There were some figures in a report  (by insurer L & G) recently that make quite scary reading.

 

Essentially, the average household in the UK is 18 days away from poverty.

 

So if the main breadwinner unexpectedly died or was off work due to a long-term sickness or injury, the family would have just over two weeks until the money ran out.

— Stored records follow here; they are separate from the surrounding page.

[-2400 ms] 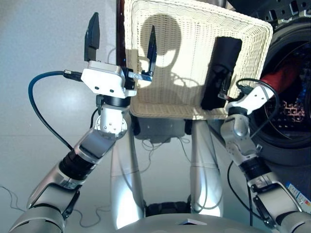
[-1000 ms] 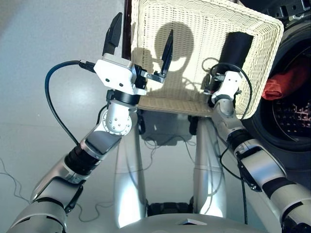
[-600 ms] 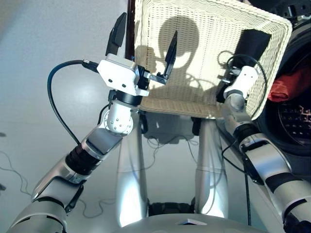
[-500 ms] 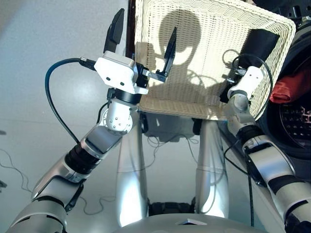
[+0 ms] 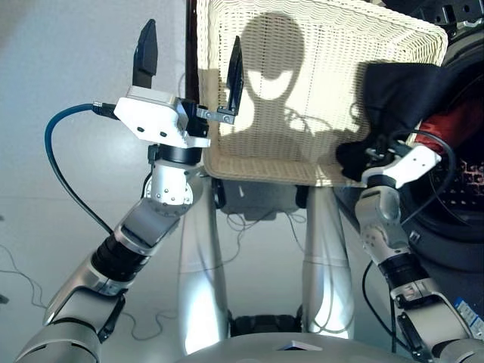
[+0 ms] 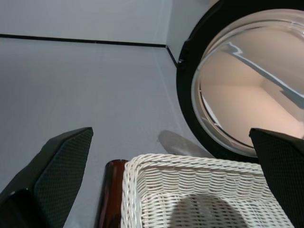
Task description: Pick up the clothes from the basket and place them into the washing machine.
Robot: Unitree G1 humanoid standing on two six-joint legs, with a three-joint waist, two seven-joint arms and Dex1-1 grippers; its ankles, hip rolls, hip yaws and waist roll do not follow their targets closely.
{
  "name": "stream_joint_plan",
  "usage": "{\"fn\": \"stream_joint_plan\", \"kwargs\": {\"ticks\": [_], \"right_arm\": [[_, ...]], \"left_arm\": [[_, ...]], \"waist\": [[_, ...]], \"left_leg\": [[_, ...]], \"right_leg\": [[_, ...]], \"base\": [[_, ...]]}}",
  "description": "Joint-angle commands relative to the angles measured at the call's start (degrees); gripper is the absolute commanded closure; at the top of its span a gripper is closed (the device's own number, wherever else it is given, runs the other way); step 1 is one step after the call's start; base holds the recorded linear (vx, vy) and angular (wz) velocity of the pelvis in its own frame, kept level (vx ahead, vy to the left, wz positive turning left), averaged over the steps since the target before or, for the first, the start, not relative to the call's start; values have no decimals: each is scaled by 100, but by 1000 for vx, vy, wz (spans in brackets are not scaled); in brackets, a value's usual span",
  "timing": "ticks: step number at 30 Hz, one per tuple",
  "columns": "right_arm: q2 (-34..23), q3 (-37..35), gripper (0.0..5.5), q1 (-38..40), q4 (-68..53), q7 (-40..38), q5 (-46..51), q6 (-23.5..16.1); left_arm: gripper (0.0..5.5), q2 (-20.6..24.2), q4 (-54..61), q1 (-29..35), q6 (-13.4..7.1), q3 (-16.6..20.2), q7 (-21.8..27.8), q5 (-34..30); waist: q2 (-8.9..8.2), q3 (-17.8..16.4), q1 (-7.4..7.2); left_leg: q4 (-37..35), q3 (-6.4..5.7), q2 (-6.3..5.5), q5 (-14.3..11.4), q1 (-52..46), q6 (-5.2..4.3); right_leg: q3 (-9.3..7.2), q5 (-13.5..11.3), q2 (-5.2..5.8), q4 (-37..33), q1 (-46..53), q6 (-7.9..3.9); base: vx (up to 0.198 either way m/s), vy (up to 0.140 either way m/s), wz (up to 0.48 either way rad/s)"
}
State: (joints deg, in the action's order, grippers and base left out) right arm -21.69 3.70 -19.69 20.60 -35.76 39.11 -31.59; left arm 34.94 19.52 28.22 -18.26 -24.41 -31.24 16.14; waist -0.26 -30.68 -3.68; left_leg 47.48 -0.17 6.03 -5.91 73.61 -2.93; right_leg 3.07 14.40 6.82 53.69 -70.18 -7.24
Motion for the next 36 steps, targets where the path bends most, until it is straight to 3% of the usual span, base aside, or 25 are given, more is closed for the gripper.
{"fn": "stream_joint_plan", "kwargs": {"ticks": [1, 2, 8, 22, 30, 31, 32, 33, 36], "right_arm": [[-41, -762, 550, 119, -43, -852, -350, -523], [-122, -876, 550, -33, 280, -1100, -452, -421], [-646, -1112, 550, -692, 1687, -1451, -221, -230], [-2763, -543, 550, -2561, 4789, -453, 1024, 649], [-3410, -509, 550, -2874, 5191, -129, 1381, 712], [-3431, -499, 427, -2882, 5179, -68, 1413, 725], [-3438, -498, 93, -2900, 5207, -9, 1487, 733], [-3469, -506, 0, -2927, 5295, 13, 1553, 758], [-3467, -475, 0, -2988, 5410, 160, 1689, 819]], "left_arm": [[0, 191, 693, 139, -376, -81, -196, -396], [0, 178, 707, 211, -391, -98, -233, -406], [0, 124, 691, 396, -446, -253, -302, -399], [0, 363, 658, 751, -471, -547, 24, -136], [0, 535, 719, 675, -467, -442, 174, -77], [0, 540, 709, 678, -463, -430, 199, -65], [0, 534, 683, 671, -462, -421, 209, -46], [0, 536, 672, 668, -464, -424, 221, -22], [0, 542, 663, 650, -459, -394, 256, 19]], "waist": [[36, 88, -44], [38, 88, -31], [78, 88, 66], [222, 88, 286], [233, 88, 328], [230, 88, 325], [226, 88, 327], [224, 88, 323], [219, 88, 331]], "left_leg": [[-89, 196, 62, -427, -498, -79], [-156, 215, 68, -296, -431, -59], [-168, 189, 64, -306, -466, -76], [-6, 170, 36, -302, -313, -135], [60, 147, 37, -300, -285, -150], [64, 148, 39, -299, -283, -151], [72, 148, 36, -301, -278, -150], [74, 153, 37, -301, -274, -147], [83, 153, 41, -302, -260, -145]], "right_leg": [[-51, -427, -140, -495, -114, 153], [-53, -555, -135, -564, -182, 176], [-56, -555, -124, -580, -140, 179], [-127, -555, -56, -414, -260, 175], [-170, -557, -58, -339, -273, 166], [-172, -561, -56, -338, -279, 165], [-173, -564, -53, -336, -284, 164], [-177, -564, -53, -337, -288, 161], [-172, -568, -61, -335, -303, 161]], "base": [[0, 0, 0], [0, 0, 0], [-12, 1, -4], [0, 0, 0], [0, 0, 0], [0, 0, 0], [0, 0, 0], [0, 0, 0], [0, 0, 0]]}}
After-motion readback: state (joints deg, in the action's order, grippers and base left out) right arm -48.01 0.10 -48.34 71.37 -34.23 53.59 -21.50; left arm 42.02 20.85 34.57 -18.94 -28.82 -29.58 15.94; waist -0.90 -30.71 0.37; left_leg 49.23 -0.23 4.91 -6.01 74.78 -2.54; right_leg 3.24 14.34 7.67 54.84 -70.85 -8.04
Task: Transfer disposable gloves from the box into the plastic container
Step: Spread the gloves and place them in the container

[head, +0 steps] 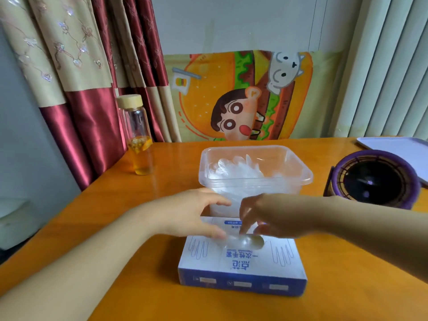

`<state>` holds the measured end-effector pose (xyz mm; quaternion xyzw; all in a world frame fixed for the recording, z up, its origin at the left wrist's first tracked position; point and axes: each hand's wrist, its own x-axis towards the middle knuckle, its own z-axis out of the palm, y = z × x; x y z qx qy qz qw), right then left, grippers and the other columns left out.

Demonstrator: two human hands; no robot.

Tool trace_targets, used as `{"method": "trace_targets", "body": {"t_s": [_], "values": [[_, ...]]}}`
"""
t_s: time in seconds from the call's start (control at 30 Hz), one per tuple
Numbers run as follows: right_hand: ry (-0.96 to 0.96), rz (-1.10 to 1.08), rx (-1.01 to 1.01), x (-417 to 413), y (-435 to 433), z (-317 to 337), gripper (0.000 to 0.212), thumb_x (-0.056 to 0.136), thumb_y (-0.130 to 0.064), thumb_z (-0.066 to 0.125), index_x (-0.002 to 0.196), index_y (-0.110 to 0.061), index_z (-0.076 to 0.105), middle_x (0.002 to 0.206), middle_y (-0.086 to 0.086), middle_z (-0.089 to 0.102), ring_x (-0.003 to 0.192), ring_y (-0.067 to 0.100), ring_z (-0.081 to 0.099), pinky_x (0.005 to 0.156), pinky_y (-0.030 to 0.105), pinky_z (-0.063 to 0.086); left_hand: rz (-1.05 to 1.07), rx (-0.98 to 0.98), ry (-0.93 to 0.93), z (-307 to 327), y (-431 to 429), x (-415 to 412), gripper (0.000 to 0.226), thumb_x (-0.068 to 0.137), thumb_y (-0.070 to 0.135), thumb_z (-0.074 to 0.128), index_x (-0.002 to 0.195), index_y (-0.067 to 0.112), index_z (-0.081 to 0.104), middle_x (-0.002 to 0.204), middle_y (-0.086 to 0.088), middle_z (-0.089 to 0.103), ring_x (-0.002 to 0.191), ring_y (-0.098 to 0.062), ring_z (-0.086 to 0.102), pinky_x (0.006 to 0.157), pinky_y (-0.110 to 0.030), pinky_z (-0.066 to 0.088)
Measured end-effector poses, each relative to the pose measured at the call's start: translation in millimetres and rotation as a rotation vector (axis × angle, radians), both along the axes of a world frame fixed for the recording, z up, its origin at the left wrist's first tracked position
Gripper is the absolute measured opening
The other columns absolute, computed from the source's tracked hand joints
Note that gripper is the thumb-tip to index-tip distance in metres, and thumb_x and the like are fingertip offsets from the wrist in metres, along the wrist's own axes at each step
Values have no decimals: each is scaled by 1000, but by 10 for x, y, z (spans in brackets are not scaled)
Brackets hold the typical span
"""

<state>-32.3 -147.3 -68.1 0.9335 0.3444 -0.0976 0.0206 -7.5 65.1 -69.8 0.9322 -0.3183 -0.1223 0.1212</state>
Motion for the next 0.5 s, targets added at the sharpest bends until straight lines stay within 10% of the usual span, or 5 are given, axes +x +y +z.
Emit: {"method": "trace_targets", "body": {"t_s": [0.13, 0.5], "values": [[25, 12, -53, -15, 60, -193, 42, 95, -27, 55, 133, -43, 50, 146, -12, 25, 120, 14, 44, 89, 15, 29, -60, 226, 159, -230, 3, -23, 98, 73, 63, 69, 149, 46, 9, 157, 24, 1, 145, -8, 6, 115, -29, 14], [-92, 111, 95, 14, 248, -362, 19, 92, -26, 59, 108, -28, 70, 146, -9, 30, 128, 12, 36, 93, 26, 47, -54, 227, 179, -304, 0, -41, 94, 77, 62, 65, 150, 43, 9, 156, 22, 4, 145, -13, 5, 117, -37, 17]]}}
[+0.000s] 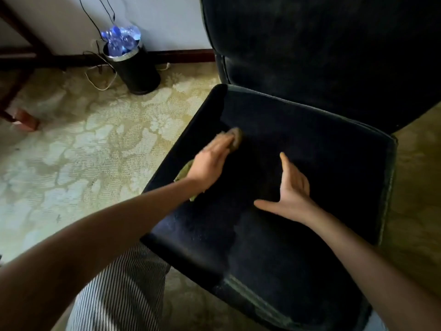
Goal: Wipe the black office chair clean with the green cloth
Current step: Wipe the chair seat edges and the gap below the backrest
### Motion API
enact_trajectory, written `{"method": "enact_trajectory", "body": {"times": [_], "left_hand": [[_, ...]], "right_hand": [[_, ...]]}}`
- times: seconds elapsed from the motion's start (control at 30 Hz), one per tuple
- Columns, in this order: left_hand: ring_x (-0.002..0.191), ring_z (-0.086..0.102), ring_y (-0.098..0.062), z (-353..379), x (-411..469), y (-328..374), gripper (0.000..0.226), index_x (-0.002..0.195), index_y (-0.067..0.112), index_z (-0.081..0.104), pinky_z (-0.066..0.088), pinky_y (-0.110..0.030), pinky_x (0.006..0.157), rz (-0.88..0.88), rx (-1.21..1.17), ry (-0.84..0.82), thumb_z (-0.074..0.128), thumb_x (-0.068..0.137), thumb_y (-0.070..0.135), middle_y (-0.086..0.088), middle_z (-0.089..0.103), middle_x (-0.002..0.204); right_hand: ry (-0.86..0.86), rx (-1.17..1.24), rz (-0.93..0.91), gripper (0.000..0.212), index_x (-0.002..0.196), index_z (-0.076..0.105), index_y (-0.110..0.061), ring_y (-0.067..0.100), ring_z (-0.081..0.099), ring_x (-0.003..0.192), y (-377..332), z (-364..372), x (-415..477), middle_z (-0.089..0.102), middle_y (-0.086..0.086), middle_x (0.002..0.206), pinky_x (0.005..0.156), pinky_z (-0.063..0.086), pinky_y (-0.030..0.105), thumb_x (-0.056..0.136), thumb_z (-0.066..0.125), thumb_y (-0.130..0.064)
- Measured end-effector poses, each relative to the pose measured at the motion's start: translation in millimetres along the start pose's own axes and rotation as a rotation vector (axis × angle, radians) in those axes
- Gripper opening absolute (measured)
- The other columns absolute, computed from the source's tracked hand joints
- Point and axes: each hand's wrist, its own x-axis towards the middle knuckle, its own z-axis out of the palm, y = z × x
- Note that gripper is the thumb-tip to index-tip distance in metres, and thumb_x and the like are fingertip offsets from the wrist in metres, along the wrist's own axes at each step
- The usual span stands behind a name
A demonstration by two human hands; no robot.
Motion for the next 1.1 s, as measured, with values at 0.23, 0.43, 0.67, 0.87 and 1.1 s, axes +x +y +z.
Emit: {"method": "enact_trajectory", "body": {"times": [0.23,0.43,0.67,0.87,1.1], "left_hand": [[0.137,0.030,-0.023,-16,92,-36,0.041,0.140,0.010,0.038,0.020,-0.028,0.111,-0.291,0.159,0.050,0.034,0.100,0.015,-0.009,0.035,0.148],[0.139,0.028,-0.021,21,93,-19,0.041,0.138,0.009,0.042,0.017,-0.025,0.111,-0.154,0.257,-0.025,0.038,0.098,0.011,-0.008,0.037,0.147],[0.107,0.061,-0.035,46,15,30,0.043,0.115,-0.003,0.062,0.043,-0.032,0.096,0.370,0.217,-0.220,0.060,0.072,-0.006,-0.021,0.062,0.117],[0.113,0.057,-0.036,35,27,7,0.045,0.124,0.002,0.057,0.042,-0.047,0.097,0.515,0.329,-0.408,0.041,0.083,0.010,-0.019,0.058,0.126],[0.140,0.024,-0.020,8,116,-20,0.053,0.143,0.012,0.033,0.018,-0.027,0.111,-0.074,0.338,-0.176,0.038,0.092,0.000,-0.005,0.031,0.151]], "right_hand": [[0.039,-0.311,0.102,0.108,0.148,-0.016,-0.025,0.028,-0.023,0.141,20,-17,45,-0.020,0.002,0.156,0.113,-0.013,0.045,0.076,0.049,-0.073],[-0.050,-0.349,0.178,0.119,0.145,-0.024,-0.019,0.029,-0.029,0.139,28,-9,51,-0.030,0.003,0.153,0.111,-0.016,0.047,0.071,0.045,-0.081],[-0.102,-0.356,0.180,0.140,0.141,-0.032,-0.011,0.030,-0.033,0.137,28,-11,50,-0.035,0.005,0.150,0.110,-0.019,0.046,0.059,0.058,-0.081],[-0.124,-0.342,0.165,0.140,0.140,-0.033,-0.013,0.030,-0.034,0.136,27,-14,48,-0.037,0.005,0.149,0.110,-0.019,0.046,0.060,0.059,-0.081],[-0.173,-0.339,0.157,0.136,0.140,-0.033,-0.014,0.031,-0.038,0.133,26,-17,48,-0.040,0.006,0.147,0.108,-0.021,0.048,0.062,0.055,-0.081]]}}
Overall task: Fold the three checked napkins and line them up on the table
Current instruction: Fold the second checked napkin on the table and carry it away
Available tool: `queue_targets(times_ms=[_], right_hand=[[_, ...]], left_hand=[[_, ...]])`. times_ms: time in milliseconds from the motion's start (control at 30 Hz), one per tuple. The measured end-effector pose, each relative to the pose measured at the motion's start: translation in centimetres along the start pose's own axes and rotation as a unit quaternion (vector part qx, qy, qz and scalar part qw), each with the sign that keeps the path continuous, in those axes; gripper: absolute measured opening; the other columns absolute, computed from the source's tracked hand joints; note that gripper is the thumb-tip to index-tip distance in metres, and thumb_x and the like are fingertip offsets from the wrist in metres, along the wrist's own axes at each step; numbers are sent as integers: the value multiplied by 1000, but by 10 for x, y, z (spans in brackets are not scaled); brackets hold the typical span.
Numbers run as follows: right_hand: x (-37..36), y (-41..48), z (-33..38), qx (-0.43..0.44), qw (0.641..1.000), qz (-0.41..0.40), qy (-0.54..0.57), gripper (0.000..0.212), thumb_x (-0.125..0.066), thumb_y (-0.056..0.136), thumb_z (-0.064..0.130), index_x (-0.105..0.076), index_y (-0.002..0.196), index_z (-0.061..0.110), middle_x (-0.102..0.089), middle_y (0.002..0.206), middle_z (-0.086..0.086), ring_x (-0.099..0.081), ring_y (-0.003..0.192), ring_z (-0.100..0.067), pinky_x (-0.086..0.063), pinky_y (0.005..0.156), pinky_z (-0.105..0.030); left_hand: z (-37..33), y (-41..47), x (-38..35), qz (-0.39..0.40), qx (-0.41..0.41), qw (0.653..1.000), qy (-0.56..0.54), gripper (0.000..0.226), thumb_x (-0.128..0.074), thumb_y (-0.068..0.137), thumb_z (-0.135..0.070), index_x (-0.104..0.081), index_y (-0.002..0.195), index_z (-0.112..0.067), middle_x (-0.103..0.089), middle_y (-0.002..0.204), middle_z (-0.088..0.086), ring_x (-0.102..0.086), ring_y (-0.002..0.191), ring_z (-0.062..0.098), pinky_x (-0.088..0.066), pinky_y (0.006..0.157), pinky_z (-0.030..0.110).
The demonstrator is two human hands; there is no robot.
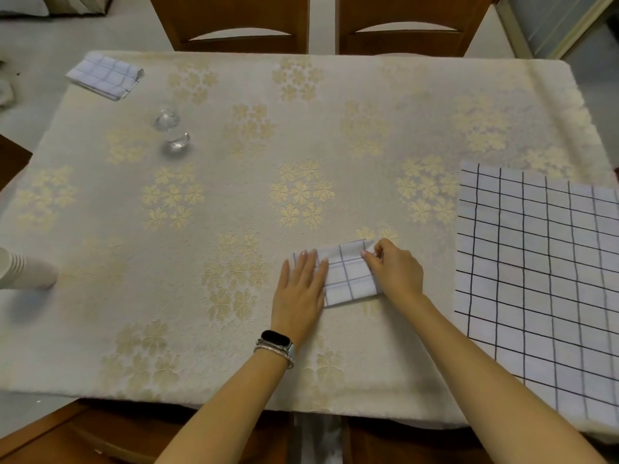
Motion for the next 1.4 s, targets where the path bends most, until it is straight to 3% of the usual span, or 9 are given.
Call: queue_targets(times_ms=[167,233,400,567,800,967,1100,1233,1400], right_hand=[[28,-17,19,68,986,-152,-25,21,-61,92,22,-58,110,12,-64,100,-10,-62,82,-28,-50,58,-34],[21,-26,38,155,976,-153,-20,31,-60,91,16,-61,121,11,-62,121,-13,-61,106,-33,-56,81,-44],[-43,-54,68,355,927,-24,-118,54,-40,98,39,-39,148,20,-32,158,-5,-28,146,-24,-18,119,-39],[-54,-36,35,254,956,38,-144,71,-27,97,61,-5,156,28,2,164,3,4,152,-18,1,122,-40],[-43,-30,30,228,964,36,-134,74,-17,94,62,-3,156,25,3,165,1,7,152,-18,8,122,-38],[0,-47,18,113,982,-44,147,56,-46,100,30,-26,152,22,-21,161,1,-17,147,-14,-14,121,-34],[16,-81,-23,-96,900,-80,417,38,-54,96,10,-46,131,21,-44,139,-1,-45,123,-12,-44,94,-18],[-8,-109,-42,-237,806,-33,542,39,-57,94,4,-46,129,16,-50,126,-4,-54,113,-19,-53,93,-36],[-17,-134,-52,-287,813,-80,500,36,-64,91,12,-43,119,23,-48,128,-5,-54,111,-18,-53,97,-44]], left_hand=[[9,-2,-16,64,20,998,-8,62,-13,99,-54,-18,155,-26,-14,163,9,-13,149,29,-10,115,56],[9,-1,-16,67,21,998,-4,64,-10,99,-57,-18,154,-26,-16,162,11,-16,149,29,-10,114,58],[12,-2,-15,68,27,997,-6,67,-10,97,-63,-17,154,-31,-12,163,9,-11,150,30,-10,114,63],[17,-2,-14,70,31,997,-18,69,-9,94,-70,-11,154,-37,-6,164,7,-5,151,28,-4,115,61],[21,2,-6,84,52,994,-42,72,-19,90,-71,-18,153,-36,-10,164,0,-10,150,25,4,117,57],[25,15,29,10,78,995,-61,52,-46,87,-54,-53,129,-25,-56,128,4,-54,115,27,-35,100,48],[30,12,39,-8,128,985,-113,31,-62,89,-34,-59,116,-18,-59,108,5,-57,94,25,-39,83,37],[31,-3,30,25,171,971,-164,24,-58,94,-32,-57,113,-17,-58,107,0,-54,94,18,-41,85,30],[30,-28,19,53,201,948,-241,16,-62,92,-31,-54,98,-18,-56,88,-2,-54,75,16,-51,72,34]])
Point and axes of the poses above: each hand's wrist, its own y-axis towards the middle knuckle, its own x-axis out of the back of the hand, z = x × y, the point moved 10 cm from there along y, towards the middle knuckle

Obviously, that’s an average, so it probably doesn’t apply to you; in the same way that the “average” family with 2.4 children doesn’t apply to you – unless you have exactly 0.4 of a child, of course!

 

But it does mean that if some people are far better off than that, some are worse off and are, presumably, less than a week from being unable to pay the rent, mortgage, food bills etc. In fact, the survey indicates that 37% are in that position, they have no savings and could be in trouble tomorrow, unless they’ve got some sort of insurance.

 

Similarly, the findings indicate average savings of £660, and that the “18 day” figure is more than three times lower than households estimate their savings would last.

 

What to do?

 

Read chapter 10 of Taming the Pound!  I explain in there how you can work out for yourself what you need – and then you can get help to arrange cover, change your spending and savings patterns etc.  I also explain how to make those changes.

 

Interestingly, in the blurb from the L & G (sent to financial advisers) they say, “We also found only 31% of UK households are protected by life insurance or critical illness cover.”

 

That’s a fair point, but the thing many people need (also explained in Taming the Pound) is “permanent” protection, something that pays and goes on paying if you are ill or injured and can’t work.  It’s not like critical illness cover that gives you a one off payment and then leaves you to get on with it, however long you can’t work (or doesn’t pay you at all if you have an injury or illness that isn’t defined as “critical”). 

 

The trouble is, critical illness cover  is easier to understand and (most important) sell than permanent protection.  I said in Taming the Pound that ongoing protection is undersold, because of the fact that it’s hard for salesmen to understand and even harder for them to explain.  The figures bear that out, as they have for decades.

 

So the report is a great wake-up call to look at your finances and your lifestyle.  But it’s a lousy suggestion of what to do about it.

 

Ignore what people want to sell you.  

 

Work out what you want to buy and how you want to change, and do that.  You’re an individual, you are complex.  Nobody can tell you exactly what you “ought” to do, or what you “ought” to buy.  You can work it out, then you can decide what you actually need and what is worth doing and paying for.

 

You are the important bit not the money.  And you are the complicated bit, not the insurance policies.